Work request: Check each line of the records below and collect those holding "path".

● ● ●

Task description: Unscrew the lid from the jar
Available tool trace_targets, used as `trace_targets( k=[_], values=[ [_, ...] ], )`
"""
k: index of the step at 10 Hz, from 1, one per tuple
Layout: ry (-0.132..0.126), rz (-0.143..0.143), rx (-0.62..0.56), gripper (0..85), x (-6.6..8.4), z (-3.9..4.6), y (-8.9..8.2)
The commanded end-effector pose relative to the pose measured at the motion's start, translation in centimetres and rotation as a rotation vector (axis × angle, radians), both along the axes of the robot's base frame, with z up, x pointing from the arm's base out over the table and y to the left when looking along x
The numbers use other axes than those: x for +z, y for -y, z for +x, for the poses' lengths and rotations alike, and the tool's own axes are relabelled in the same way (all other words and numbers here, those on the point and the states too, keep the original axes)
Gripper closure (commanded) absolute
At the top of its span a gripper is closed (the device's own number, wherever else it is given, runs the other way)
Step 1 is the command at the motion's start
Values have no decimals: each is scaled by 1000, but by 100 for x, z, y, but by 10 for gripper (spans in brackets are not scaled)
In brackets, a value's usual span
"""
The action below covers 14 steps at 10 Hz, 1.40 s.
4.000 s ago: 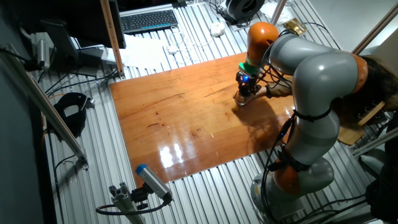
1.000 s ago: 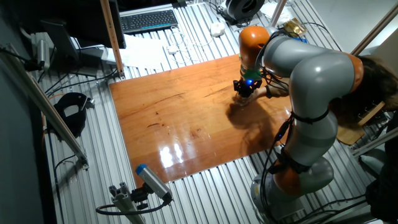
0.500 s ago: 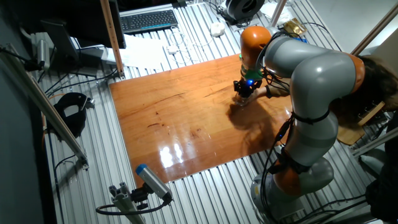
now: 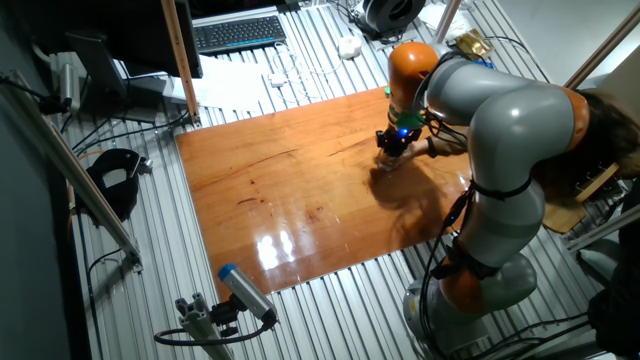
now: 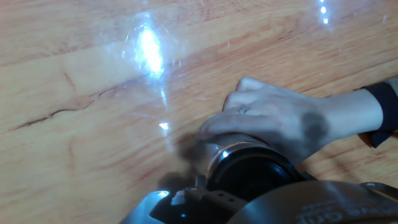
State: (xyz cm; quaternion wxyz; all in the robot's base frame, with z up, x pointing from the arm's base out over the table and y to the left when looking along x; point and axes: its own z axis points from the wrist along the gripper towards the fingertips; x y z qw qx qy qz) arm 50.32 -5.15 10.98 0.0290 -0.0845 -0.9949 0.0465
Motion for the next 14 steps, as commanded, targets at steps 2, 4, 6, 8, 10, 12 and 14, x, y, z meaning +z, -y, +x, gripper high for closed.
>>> trace_targets(
  k=[2, 4, 6, 8, 10, 12, 14],
  values=[
    [0, 0, 1, 680, -2, 1, -2],
    [1, -15, -5, 510, 2, 2, -10],
    [7, -39, -21, 340, 7, 6, -23],
    [16, -46, -32, 340, 3, 9, -27],
    [19, -50, -38, 170, -1, 8, -29],
    [22, -56, -42, 170, -3, 5, -32],
    [21, -53, -43, 170, -5, 6, -33]
  ],
)
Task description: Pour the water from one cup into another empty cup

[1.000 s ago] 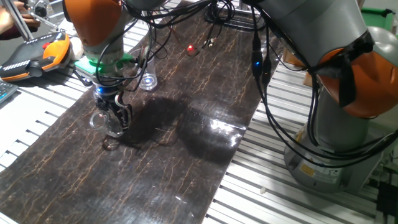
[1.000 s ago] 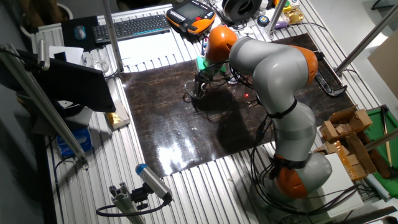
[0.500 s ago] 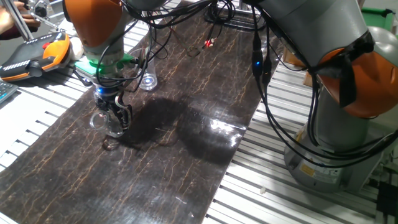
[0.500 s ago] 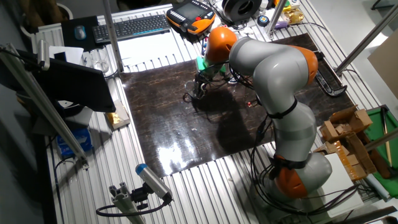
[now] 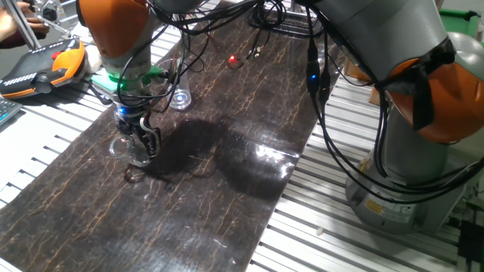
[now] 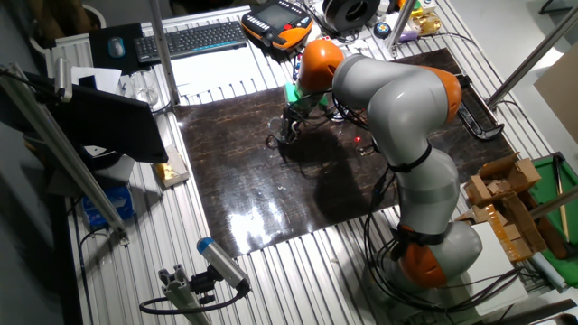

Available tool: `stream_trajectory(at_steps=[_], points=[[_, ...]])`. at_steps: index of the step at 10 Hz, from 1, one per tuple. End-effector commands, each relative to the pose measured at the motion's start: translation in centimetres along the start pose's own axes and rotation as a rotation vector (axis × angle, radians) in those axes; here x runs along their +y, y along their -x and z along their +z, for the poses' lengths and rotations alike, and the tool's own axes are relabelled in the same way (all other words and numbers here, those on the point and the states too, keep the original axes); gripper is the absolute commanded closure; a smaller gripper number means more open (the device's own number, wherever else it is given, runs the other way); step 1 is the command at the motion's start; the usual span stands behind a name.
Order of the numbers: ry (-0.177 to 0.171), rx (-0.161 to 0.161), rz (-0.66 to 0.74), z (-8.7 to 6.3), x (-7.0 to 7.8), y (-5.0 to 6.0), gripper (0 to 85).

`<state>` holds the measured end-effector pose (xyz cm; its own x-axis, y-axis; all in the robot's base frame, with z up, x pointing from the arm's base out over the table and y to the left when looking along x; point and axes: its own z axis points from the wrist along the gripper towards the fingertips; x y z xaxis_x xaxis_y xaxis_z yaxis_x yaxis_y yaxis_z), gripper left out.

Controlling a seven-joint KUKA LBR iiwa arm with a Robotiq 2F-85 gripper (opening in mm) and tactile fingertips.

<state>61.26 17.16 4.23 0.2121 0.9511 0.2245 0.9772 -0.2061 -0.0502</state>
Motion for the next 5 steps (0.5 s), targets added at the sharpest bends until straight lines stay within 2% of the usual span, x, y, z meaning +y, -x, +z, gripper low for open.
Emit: stream_trajectory(at_steps=[1, 2, 3, 5], points=[[-0.003, 0.004, 0.0, 0.08, -0.02, 0.03, 12.7], [-0.005, 0.008, 0.0, 0.11, -0.02, 0.03, 12.3], [-0.005, 0.008, 0.002, 0.17, -0.02, 0.05, 7.3], [-0.005, 0.008, -0.006, 0.37, 0.05, 0.15, 13.3]])
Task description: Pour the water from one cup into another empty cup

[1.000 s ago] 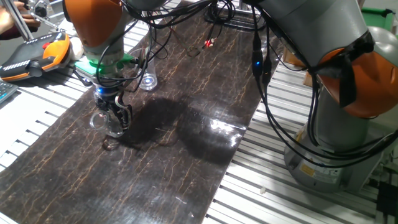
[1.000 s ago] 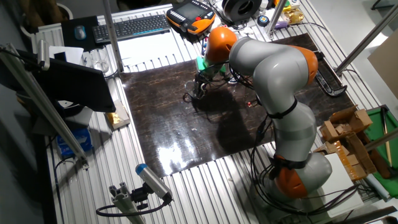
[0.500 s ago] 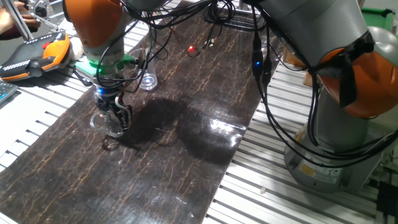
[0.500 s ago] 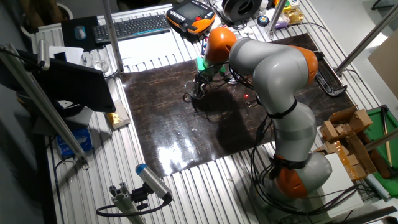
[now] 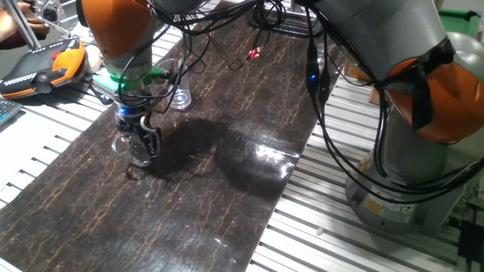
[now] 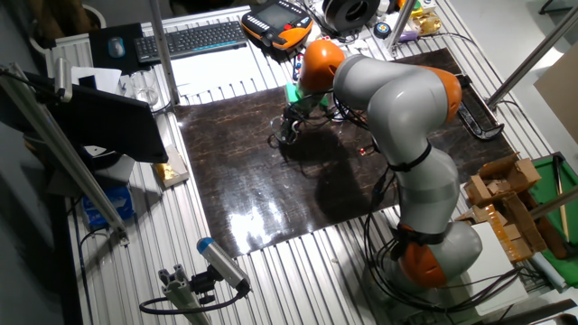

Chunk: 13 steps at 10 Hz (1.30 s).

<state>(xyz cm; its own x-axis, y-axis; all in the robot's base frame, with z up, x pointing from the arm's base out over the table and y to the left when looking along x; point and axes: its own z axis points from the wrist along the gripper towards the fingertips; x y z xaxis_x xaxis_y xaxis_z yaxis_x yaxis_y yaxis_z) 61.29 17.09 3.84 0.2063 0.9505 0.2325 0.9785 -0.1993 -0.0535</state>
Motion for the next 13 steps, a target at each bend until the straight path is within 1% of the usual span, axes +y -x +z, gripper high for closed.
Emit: stream_trajectory(at_steps=[1, 2, 4, 5, 6, 8, 9, 11, 12, 13], points=[[0.0, 0.0, -0.002, 0.1, 0.0, 0.0, 12.7], [-0.001, -0.005, 0.0, 0.1, 0.0, 0.1, 7.7], [-0.001, -0.01, -0.018, 0.0, 0.2, 0.2, 2.7], [0.001, -0.02, -0.026, 0.0, 0.2, 0.3, 0.0], [0.002, -0.029, -0.034, -0.1, 0.4, 0.6, 0.0], [0.008, -0.061, -0.052, -0.4, 0.6, 1.3, 0.0], [0.01, -0.084, -0.067, -1.0, 0.7, 2.0, 0.0], [0.01, -0.118, -0.083, -2.1, 0.9, 2.9, 0.0], [0.009, -0.126, -0.084, -3.0, 0.9, 3.2, 0.0], [-0.001, -0.126, -0.085, -4.3, 0.9, 3.6, 0.0]])
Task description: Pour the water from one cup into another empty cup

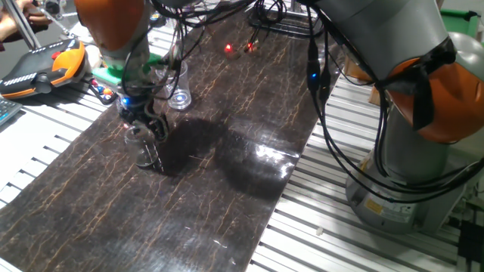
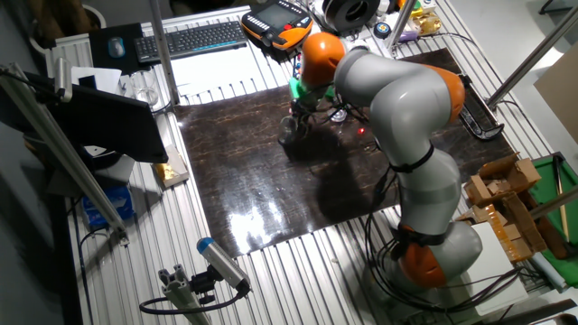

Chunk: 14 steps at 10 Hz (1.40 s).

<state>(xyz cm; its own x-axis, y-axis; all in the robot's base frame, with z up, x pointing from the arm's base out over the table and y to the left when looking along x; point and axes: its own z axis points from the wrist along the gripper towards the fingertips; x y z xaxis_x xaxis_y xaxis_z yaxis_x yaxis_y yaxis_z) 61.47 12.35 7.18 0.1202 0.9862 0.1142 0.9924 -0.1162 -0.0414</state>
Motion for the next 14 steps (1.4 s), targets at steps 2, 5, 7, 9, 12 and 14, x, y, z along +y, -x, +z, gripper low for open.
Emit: stream_trajectory(at_steps=[2, 5, 7, 9, 12, 14], points=[[-0.008, -0.012, -0.014, -2.6, -0.1, 0.8, 0.0], [-0.003, -0.041, -0.086, -7.0, -0.8, 2.1, 5.0], [-0.001, -0.033, -0.148, -9.7, -1.5, 2.3, 26.7], [0.001, -0.047, -0.207, -12.3, -2.3, 1.7, 46.3], [0.0, -0.074, -0.288, -14.4, -3.4, 1.4, 84.3], [-0.002, -0.07, -0.336, -15.4, -3.5, 2.6, 84.3]])
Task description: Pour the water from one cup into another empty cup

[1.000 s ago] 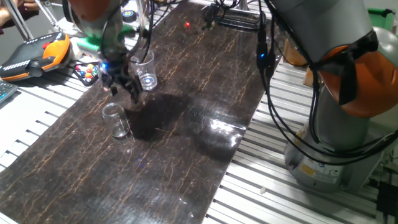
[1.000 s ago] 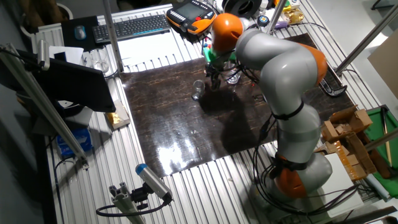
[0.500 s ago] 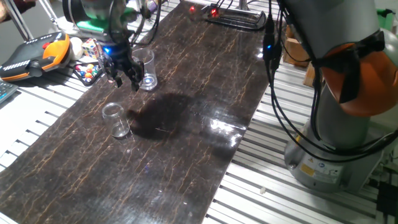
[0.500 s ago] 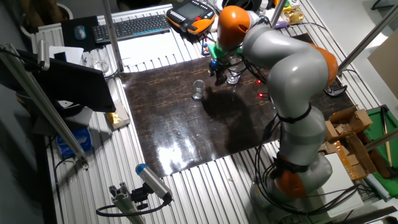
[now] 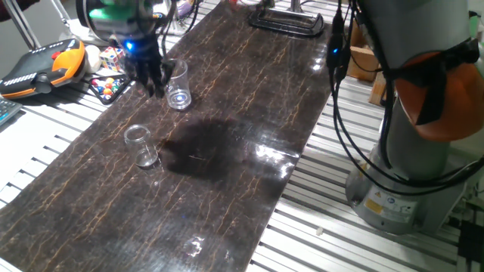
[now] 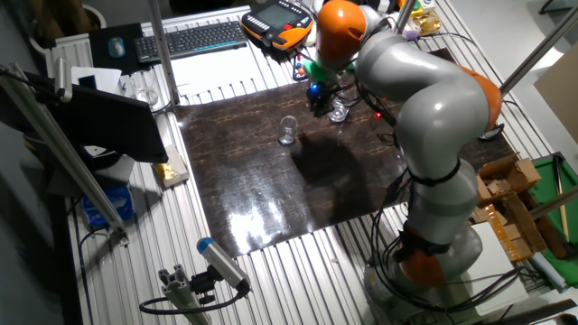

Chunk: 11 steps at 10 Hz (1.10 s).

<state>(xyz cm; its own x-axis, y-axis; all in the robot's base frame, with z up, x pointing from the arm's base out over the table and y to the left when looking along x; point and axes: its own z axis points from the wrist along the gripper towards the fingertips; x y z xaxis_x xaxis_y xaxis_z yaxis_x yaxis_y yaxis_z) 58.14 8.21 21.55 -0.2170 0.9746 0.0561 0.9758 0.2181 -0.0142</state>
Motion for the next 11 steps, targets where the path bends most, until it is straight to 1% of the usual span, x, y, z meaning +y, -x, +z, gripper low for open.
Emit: stream_trajectory(at_steps=[1, 2, 3, 5, 6, 7, 8, 10, 11], points=[[-0.001, 0.01, -0.023, -1.1, -0.2, 0.5, 84.3], [0.003, 0.016, -0.046, -1.4, -0.5, 1.0, 84.3], [0.003, -0.008, -0.069, -1.5, -0.6, 1.3, 84.3], [0.003, -0.019, -0.093, -1.6, -0.7, 1.4, 84.3], [0.001, -0.016, -0.108, -1.8, -0.9, 1.7, 84.3], [-0.003, -0.021, -0.123, -1.9, -1.2, 2.0, 84.3], [-0.004, -0.019, -0.137, -1.9, -1.4, 2.2, 84.3], [-0.01, -0.006, -0.159, -2.0, -1.7, 2.2, 84.3], [-0.01, -0.006, -0.162, -2.0, -1.7, 2.2, 84.3]])
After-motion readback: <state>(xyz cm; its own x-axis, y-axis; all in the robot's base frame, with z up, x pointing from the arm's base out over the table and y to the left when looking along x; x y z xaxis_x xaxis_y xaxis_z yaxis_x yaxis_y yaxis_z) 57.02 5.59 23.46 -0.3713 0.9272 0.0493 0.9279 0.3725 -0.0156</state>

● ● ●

Output below:
Motion for the next 13 steps, a target at each bend until the straight path is within 1% of the usual span, axes +y -x +z, gripper high for closed.
Motion for the next 11 steps, targets where the path bends most, until it is straight to 1% of the usual span, x, y, z meaning +y, -x, +z, gripper low for open.

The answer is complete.